General Overview: Washington's Death with Dignity Act
By Elenor K. Schoen
Washington's Initiative 1000, the "Death with Dignity Act," duplicates Oregon's physician-assisted suicide law, is fraught with problems, and is, in some cases, even worse than Oregon's law. It was passed by Washington State voters in November 2008 and implemented on March 5th, 2009.
The following TV and radio ads were created by the Coalition Against Assisted Suicide. These ads tell the real story about the dangers of legalized assisted suicide. They include actor Martin Sheen, Oregon cancer patient Barbara Wagner(who died of cancer shortly after the ads were aired), ALS patient John Peyton, and former dean of the UW nursing school Rheba DeToryay. Suicide proponents dumped millions of dollars into deceptive advertising in the last weeks of the campaign, thus muting the poigant messages contained in these ads.
Rita Marker, executive director of the International Task Force on Euthanasia and Assisted Suicide, has analyzed Washington's so-called Death with Dignity Act , which classifies a lethal drug overdose as a medical treatment option and permits a doctor to help a patient commit suicide if he has a life expectancy of six months or less. She finds that under the Initiative 1000/Washington's Death with Dignity Act:
- Physicians are not required, but only encouraged, to notify family members in advance of a patient taking the lethal prescription.
- There are no safeguards for the patient once the prescription is written, no monitoring required to insure the competency of the patient at the time of the overdose, and no checking for overt pressure or force being applied to the patient to take the drug against his will.
- Government health programs, managed care programs, and HMOs are allowed to approve prescriptions for health care cost-cutting purposes. Although coercion and force are prohibited, there is nothing preventing a physician from suggesting or encouraging patients to use assisted suicide.
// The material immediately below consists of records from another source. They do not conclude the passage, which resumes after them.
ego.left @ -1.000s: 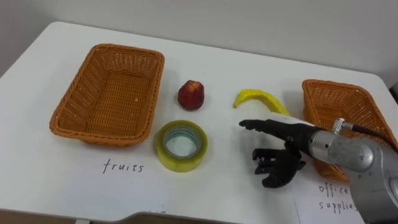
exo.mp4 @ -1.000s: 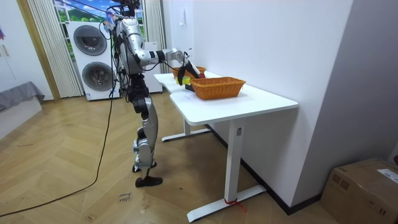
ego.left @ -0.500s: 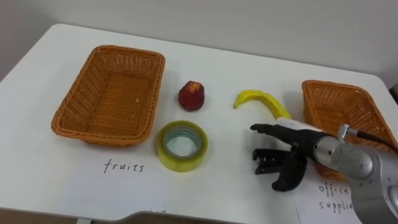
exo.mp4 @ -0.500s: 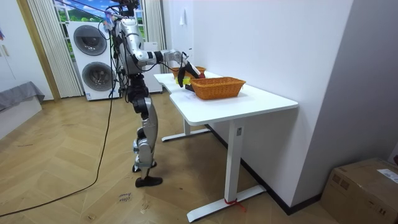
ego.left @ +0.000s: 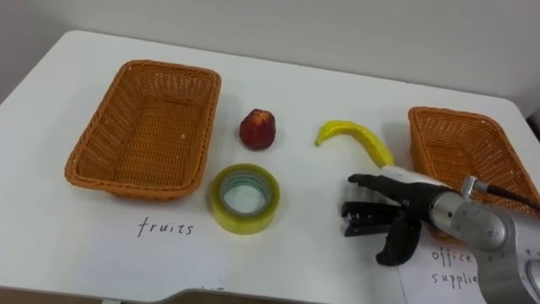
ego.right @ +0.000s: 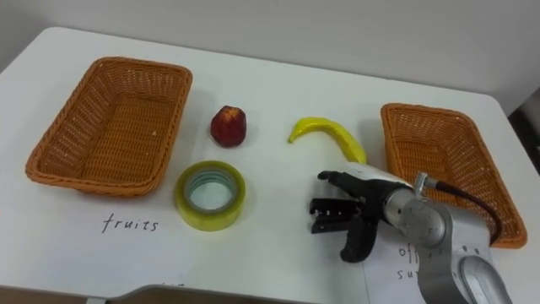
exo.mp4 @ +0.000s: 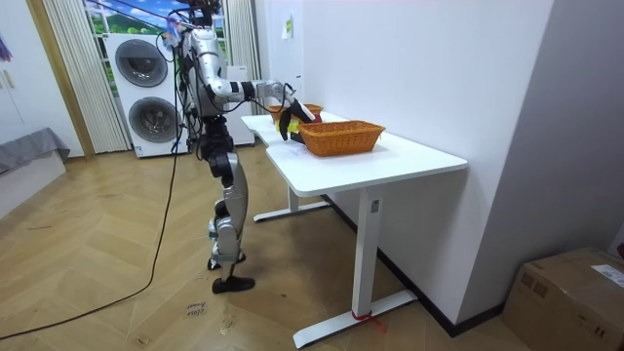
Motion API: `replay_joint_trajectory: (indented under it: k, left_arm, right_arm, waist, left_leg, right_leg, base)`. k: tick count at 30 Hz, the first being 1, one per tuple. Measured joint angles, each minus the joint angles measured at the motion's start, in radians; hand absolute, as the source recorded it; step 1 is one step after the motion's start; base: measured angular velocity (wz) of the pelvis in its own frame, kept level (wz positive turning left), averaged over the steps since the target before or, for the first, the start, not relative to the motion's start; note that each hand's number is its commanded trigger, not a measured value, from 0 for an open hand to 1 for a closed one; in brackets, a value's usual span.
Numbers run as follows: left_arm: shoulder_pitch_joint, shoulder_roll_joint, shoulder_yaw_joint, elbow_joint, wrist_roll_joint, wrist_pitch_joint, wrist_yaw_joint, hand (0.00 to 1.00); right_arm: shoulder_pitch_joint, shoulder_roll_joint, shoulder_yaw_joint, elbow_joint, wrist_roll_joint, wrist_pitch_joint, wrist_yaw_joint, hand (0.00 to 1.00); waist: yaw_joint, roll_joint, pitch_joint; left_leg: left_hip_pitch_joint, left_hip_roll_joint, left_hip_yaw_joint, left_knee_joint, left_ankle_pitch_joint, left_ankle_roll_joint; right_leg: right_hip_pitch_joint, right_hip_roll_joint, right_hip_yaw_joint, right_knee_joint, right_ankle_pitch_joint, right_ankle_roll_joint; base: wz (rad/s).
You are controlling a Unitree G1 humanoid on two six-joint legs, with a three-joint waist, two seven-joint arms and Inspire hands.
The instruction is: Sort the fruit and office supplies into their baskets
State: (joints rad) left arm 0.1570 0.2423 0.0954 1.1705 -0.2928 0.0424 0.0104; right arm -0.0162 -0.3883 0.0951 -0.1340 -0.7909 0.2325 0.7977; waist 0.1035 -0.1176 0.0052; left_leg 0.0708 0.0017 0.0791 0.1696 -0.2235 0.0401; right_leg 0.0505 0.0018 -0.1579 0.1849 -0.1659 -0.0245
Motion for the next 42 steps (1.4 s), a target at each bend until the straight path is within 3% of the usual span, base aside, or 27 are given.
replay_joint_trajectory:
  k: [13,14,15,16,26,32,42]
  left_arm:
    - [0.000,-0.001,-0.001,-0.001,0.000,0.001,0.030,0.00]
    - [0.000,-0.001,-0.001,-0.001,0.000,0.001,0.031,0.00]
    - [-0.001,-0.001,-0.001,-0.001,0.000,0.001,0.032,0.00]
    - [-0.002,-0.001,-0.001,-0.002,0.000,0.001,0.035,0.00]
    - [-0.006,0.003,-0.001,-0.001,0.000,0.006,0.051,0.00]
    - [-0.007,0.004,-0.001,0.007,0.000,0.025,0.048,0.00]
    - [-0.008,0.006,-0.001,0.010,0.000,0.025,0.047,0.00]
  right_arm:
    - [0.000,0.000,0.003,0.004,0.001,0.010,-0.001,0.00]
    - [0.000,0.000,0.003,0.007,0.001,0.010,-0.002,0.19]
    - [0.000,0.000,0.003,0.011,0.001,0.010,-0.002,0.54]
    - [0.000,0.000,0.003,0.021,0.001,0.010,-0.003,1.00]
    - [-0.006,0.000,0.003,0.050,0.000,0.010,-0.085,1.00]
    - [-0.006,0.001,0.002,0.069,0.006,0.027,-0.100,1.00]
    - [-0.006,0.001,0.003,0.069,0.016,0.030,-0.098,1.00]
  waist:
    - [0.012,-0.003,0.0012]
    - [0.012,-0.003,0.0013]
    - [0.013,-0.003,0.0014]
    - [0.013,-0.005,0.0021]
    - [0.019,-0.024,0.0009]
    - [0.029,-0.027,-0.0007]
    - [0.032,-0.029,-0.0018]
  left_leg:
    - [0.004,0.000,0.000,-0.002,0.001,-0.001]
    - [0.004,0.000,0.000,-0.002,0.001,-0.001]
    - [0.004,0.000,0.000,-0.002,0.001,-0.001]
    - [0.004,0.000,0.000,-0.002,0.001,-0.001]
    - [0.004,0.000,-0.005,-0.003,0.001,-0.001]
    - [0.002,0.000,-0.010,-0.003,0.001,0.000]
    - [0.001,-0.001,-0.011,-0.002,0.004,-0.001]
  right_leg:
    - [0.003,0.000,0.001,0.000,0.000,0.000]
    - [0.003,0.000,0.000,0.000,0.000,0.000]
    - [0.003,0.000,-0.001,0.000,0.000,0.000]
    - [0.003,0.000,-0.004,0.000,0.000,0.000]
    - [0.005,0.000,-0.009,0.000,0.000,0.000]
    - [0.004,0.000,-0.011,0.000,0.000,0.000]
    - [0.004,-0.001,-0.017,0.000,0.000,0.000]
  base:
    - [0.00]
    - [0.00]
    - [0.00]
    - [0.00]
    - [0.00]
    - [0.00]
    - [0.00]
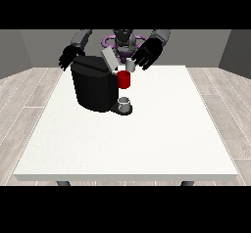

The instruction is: Insert the coffee pod into the coffee machine and close the lid

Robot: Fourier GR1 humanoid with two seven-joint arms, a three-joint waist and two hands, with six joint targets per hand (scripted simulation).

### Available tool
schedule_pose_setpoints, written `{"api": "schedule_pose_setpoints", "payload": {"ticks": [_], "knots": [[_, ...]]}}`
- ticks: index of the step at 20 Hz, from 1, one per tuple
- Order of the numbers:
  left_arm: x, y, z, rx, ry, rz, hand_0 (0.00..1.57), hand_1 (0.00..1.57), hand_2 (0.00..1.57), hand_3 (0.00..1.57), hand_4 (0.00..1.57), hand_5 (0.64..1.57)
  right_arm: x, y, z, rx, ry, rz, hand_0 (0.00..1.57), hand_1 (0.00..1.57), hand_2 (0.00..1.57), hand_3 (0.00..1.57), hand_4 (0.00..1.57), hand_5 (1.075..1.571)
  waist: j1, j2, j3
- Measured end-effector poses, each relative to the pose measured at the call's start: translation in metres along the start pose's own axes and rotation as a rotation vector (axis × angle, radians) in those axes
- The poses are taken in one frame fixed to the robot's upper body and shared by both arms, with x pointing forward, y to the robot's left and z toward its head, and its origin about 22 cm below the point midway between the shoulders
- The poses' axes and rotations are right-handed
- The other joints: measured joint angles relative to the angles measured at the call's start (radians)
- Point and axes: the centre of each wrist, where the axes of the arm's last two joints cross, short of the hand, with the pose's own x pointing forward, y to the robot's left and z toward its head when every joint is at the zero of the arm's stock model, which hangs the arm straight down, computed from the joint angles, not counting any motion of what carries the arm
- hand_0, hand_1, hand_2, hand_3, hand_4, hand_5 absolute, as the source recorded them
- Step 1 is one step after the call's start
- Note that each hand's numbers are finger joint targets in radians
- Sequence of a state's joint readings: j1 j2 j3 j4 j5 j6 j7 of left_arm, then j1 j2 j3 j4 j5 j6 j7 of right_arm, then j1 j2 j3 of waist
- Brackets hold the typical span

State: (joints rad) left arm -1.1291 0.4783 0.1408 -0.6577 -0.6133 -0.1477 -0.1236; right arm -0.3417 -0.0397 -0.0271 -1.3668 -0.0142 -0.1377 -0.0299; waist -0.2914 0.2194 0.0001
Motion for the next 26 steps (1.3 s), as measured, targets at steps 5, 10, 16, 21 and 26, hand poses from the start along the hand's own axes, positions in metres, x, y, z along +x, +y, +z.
{"api": "schedule_pose_setpoints", "payload": {"ticks": [5, 10, 16, 21, 26], "knots": [[0.002, 0.001, -0.002, -0.001, -0.006, -0.004, 1.29, 1.29, 1.32, 1.22, 0.5, 1.571, -0.002, -0.003, 0.004, -0.008, -0.011, -0.004, 0.0, 0.0, 0.0, 0.0, 0.52, 1.571, -0.012, 0.014, -0.0001], [0.006, -0.005, -0.005, -0.014, 0.005, -0.009, 1.27, 1.27, 1.3, 1.22, 0.51, 1.571, 0.002, -0.002, 0.003, -0.016, -0.003, -0.005, 0.0, 0.0, 0.0, 0.0, 0.54, 1.571, -0.016, 0.016, 0.0], [0.016, -0.021, -0.008, -0.043, -0.022, -0.016, 1.18, 1.18, 1.25, 1.18, 0.49, 1.571, -0.001, -0.002, 0.003, -0.049, -0.002, -0.014, 0.0, 0.0, 0.0, 0.0, 0.52, 1.571, 0.004, 0.017, 0.0001], [0.017, -0.021, -0.009, -0.034, -0.033, -0.019, 1.19, 1.19, 1.27, 1.2, 0.51, 1.571, -0.004, -0.004, 0.005, -0.051, -0.011, -0.016, 0.0, 0.0, 0.0, 0.0, 0.53, 1.571, 0.001, 0.03, 0.0003], [0.015, -0.023, -0.009, -0.041, -0.021, -0.026, 1.18, 1.18, 1.25, 1.19, 0.49, 1.571, -0.003, -0.01, 0.004, -0.053, -0.014, -0.025, 0.0, 0.0, 0.0, 0.0, 0.44, 1.571, 0.003, 0.028, 0.0003]]}}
- Doctors are permitted to prescribe lethal barbiturates for mentally ill or depressed patients. A referral for counseling is only necessary if the attending or consulting physician believes a patient may be suffering from a psychiatric or psychological disorder or depression that "caus[es] impaired judgment." If the counselor believes the patient's judgment is not impaired, the lethal prescription may be issued.
- Although physicians are required to report assisted suicide deaths to the state, there are no penalties for not reporting them or for filing incomplete or inaccurate reports.
- A patient must make two oral requests and one witnessed, written request for assisted suicide. The two oral requests (which need not be witnessed) can be phoned in, the written request can be mailed to the doctor, and the doctor can fax the prescription to a pharmacy, where the patient-or someone designated as the patient's agent-can pick it up.
- Using the term "suicide" is not allowed. All state agencies must refer to assisted suicide as "obtaining and self-administering life-ending medication." Death certificates must refer to the cause of death as the illness the patient was diagnosed with before dying by assisted suicide.
In Washington, it is required that physicians must falsify the death certificate to put the cause of death as the underlying disease rather than the lethal drug overdoses - in Oregon, such falsification was suggested rather than required.